Hadoop MapReduce: using NFS as the filesystem

classic Classic list List threaded Threaded
8 messages Options
Reply | Threaded
Open this post in threaded view
|

Hadoop MapReduce: using NFS as the filesystem

Jon Blower
Hi all,

(I hope this is the place for Hadoop questions - please direct me if not!
Thanks to those who pointed out to me that MapReduce/DFS has moved to the
the Hadoop project.)

I'd like to use Hadoop to do distributed searches through data files that
are stored on a networked disk which we access through NFS.  All the
"worker" machines in our pool have access to this disk already so I don't
want to use DFS.  How can I set up Hadoop such that the workers read from
and write to this networked disk?

My first thought was that the NFS disk looks like a local disk from the
point of view of the workers.  So I added these properties to
conf/hadoop-site.xml:

    <property>  
        <name>fs.default.name</name>
        <value>local</value>
    </property>  
    <property>
        <name>mapred.job.tracker</name>  
        <value>localhost:9001</value>  
    </property>

I.e. I set it to use a "local" filesystem but started the job tracker
running.  My "conf/slaves" file just contains "localhost".  I then ran
bin/start-all.sh and tried to submit a job:

    bin/hadoop org.apache.hadoop.examples.WordCount in out

where "in" is a directory containing input files and "out" is a directory
for the output files.  This doesn't work: I see a log message "map 0% reduce
0%" and nothing further happens.

I can run the above job in standalone operation (i.e. with fs.default.name
set to "local" and the "mapred.job.tracker" unset) with no problems: this
worked straight out of the box.


Any suggestions would be much appreciated.

Thanks, Jon


--------------------------------------------------------------
Dr Jon Blower              Tel: +44 118 378 5213 (direct line)
Technical Director         Tel: +44 118 378 8741 (ESSC)
Reading e-Science Centre   Fax: +44 118 378 6413
ESSC                       Email: [hidden email]
University of Reading
3 Earley Gate
Reading RG6 6AL, UK
--------------------------------------------------------------

Reply | Threaded
Open this post in threaded view
|

Re: Hadoop MapReduce: using NFS as the filesystem

Stefan Groschupf-2
Jon,
there is also a hadoop user mailing list.
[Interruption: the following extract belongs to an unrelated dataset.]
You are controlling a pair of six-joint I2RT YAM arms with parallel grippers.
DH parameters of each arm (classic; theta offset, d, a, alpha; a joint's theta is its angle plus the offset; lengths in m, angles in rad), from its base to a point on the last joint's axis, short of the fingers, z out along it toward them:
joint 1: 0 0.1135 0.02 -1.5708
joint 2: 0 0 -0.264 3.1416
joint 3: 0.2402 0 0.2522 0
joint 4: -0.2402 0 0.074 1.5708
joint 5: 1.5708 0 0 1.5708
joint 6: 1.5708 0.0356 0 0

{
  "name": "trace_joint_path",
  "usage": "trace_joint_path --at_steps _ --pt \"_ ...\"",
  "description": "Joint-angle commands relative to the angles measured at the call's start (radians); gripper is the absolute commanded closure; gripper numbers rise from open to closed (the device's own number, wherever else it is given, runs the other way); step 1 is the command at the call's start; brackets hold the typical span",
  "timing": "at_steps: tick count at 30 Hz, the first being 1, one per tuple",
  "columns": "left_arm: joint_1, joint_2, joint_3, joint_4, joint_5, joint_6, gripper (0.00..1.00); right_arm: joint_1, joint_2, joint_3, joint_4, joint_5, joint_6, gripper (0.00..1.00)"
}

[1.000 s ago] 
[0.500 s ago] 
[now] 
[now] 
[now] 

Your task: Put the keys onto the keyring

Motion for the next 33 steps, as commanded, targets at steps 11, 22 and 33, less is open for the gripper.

It is not clear to me, what you are planing to do, but in general  
hadoop's tasktracks and jobtrackers require to run with a switched-on  
dfs.
What you can do is write a map task that is reading from the local  
disk you mentioned,but you will no get the counting demo to work with  
a local file system.
The problem in general is that hadoop require dfs for processing but  
does not allow multiple file systems at once.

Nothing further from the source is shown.